#### DATA TO USE:
● ● ● ● ●
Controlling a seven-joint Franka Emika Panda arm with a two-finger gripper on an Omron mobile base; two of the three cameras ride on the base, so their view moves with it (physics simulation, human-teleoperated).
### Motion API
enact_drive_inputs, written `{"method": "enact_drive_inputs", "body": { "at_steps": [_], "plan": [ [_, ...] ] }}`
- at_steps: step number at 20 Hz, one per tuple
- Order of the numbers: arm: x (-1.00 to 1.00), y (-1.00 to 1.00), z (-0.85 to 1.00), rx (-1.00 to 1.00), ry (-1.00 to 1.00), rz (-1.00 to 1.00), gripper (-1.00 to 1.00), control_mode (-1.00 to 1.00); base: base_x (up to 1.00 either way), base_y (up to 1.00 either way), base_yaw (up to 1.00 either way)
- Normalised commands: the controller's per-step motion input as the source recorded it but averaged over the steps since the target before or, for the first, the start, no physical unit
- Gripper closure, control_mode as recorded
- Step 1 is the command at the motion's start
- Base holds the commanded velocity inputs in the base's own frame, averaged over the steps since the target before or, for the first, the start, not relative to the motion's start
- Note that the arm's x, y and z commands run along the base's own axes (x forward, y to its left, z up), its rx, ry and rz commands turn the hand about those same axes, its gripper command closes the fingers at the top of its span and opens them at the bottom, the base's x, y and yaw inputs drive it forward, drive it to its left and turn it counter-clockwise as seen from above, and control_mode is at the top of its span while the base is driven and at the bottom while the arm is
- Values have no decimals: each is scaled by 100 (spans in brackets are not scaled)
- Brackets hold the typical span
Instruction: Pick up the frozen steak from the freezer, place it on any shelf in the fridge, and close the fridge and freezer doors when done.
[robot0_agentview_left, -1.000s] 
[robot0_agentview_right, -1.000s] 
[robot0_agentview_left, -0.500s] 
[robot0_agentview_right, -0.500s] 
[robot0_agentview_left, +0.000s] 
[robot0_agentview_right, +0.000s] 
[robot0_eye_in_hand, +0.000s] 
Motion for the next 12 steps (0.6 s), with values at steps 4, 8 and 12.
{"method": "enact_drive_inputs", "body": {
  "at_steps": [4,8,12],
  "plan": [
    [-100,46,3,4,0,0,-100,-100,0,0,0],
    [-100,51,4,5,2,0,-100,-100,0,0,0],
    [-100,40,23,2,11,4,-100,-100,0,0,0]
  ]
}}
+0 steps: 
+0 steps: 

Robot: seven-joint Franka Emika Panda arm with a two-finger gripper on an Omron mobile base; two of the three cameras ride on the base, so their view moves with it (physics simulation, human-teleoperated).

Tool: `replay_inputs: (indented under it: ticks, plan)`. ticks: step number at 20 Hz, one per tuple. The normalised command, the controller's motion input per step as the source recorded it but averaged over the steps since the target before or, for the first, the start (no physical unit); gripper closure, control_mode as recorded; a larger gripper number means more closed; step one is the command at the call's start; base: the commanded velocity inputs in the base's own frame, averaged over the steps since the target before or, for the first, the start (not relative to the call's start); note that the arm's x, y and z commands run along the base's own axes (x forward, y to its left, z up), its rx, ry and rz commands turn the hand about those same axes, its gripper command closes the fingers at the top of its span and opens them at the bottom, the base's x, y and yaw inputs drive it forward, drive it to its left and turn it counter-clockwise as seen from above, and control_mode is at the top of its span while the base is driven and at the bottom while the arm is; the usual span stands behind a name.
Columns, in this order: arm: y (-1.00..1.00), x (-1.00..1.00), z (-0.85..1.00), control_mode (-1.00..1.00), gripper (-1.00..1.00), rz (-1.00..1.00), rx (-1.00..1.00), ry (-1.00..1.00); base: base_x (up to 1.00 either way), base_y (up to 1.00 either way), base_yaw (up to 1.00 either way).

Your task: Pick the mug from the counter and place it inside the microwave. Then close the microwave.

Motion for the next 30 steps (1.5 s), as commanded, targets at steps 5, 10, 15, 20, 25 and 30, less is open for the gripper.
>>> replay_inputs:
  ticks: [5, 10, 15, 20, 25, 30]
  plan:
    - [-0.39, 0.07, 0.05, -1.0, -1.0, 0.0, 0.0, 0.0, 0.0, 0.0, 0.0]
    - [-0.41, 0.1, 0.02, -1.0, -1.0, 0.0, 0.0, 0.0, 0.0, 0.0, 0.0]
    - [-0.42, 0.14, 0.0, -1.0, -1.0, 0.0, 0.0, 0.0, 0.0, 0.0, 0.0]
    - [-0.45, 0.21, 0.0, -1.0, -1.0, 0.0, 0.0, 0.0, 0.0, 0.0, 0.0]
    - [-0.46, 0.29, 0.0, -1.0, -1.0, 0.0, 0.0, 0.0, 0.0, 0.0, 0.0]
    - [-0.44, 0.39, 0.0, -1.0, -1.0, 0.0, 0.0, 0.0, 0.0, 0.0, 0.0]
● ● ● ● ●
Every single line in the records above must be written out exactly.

Controlling a seven-joint Franka Emika Panda arm with a two-finger gripper on an Omron mobile base; two of the three cameras ride on the base, so their view moves with it (physics simulation, human-teleoperated).
### Motion API
enact_drive_inputs, written `{"method": "enact_drive_inputs", "body": { "at_steps": [_], "plan": [ [_, ...] ] }}`
- at_steps: step number at 20 Hz, one per tuple
- Order of the numbers: arm: x (-1.00 to 1.00), y (-1.00 to 1.00), z (-0.85 to 1.00), rx (-1.00 to 1.00), ry (-1.00 to 1.00), rz (-1.00 to 1.00), gripper (-1.00 to 1.00), control_mode (-1.00 to 1.00); base: base_x (up to 1.00 either way), base_y (up to 1.00 either way), base_yaw (up to 1.00 either way)
- Normalised commands: the controller's per-step motion input as the source recorded it but averaged over the steps since the target before or, for the first, the start, no physical unit
- Gripper closure, control_mode as recorded
- Step 1 is the command at the motion's start
- Base holds the commanded velocity inputs in the base's own frame, averaged over the steps since the target before or, for the first, the start, not relative to the motion's start
- Note that the arm's x, y and z commands run along the base's own axes (x forward, y to its left, z up), its rx, ry and rz commands turn the hand about those same axes, its gripper command closes the fingers at the top of its span and opens them at the bottom, the base's x, y and yaw inputs drive it forward, drive it to its left and turn it counter-clockwise as seen from above, and control_mode is at the top of its span while the base is driven and at the bottom while the arm is
- Values have no decimals: each is scaled by 100 (spans in brackets are not scaled)
- Brackets hold the typical span
Instruction: Pick up the frozen steak from the freezer, place it on any shelf in the fridge, and close the fridge and freezer doors when done.
[robot0_agentview_left, -1.000s] 
[robot0_agentview_right, -1.000s] 
[robot0_agentview_left, -0.500s] 
[robot0_agentview_right, -0.500s] 
[robot0_agentview_left, +0.000s] 
[robot0_agentview_right, +0.000s] 
[robot0_eye_in_hand, +0.000s] 
Motion for the next 12 steps (0.6 s), with values at steps 4, 8 and 12.
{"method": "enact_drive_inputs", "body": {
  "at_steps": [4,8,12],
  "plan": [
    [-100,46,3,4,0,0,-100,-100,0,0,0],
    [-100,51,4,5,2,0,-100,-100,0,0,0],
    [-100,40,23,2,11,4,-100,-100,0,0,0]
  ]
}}
+0 steps: 
+0 steps: 

Robot: seven-joint Franka Emika Panda arm with a two-finger gripper on an Omron mobile base; two of the three cameras ride on the base, so their view moves with it (physics simulation, human-teleoperated).

Tool: `replay_inputs: (indented under it: ticks, plan)`. ticks: step number at 20 Hz, one per tuple. The normalised command, the controller's motion input per step as the source recorded it but averaged over the steps since the target before or, for the first, the start (no physical unit); gripper closure, control_mode as recorded; a larger gripper number means more closed; step one is the command at the call's start; base: the commanded velocity inputs in the base's own frame, averaged over the steps since the target before or, for the first, the start (not relative to the call's start); note that the arm's x, y and z commands run along the base's own axes (x forward, y to its left, z up), its rx, ry and rz commands turn the hand about those same axes, its gripper command closes the fingers at the top of its span and opens them at the bottom, the base's x, y and yaw inputs drive it forward, drive it to its left and turn it counter-clockwise as seen from above, and control_mode is at the top of its span while the base is driven and at the bottom while the arm is; the usual span stands behind a name.
Columns, in this order: arm: y (-1.00..1.00), x (-1.00..1.00), z (-0.85..1.00), control_mode (-1.00..1.00), gripper (-1.00..1.00), rz (-1.00..1.00), rx (-1.00..1.00), ry (-1.00..1.00); base: base_x (up to 1.00 either way), base_y (up to 1.00 either way), base_yaw (up to 1.00 either way).

Your task: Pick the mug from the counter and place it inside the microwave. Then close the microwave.

Motion for the next 30 steps (1.5 s), as commanded, targets at steps 5, 10, 15, 20, 25 and 30, less is open for the gripper.
>>> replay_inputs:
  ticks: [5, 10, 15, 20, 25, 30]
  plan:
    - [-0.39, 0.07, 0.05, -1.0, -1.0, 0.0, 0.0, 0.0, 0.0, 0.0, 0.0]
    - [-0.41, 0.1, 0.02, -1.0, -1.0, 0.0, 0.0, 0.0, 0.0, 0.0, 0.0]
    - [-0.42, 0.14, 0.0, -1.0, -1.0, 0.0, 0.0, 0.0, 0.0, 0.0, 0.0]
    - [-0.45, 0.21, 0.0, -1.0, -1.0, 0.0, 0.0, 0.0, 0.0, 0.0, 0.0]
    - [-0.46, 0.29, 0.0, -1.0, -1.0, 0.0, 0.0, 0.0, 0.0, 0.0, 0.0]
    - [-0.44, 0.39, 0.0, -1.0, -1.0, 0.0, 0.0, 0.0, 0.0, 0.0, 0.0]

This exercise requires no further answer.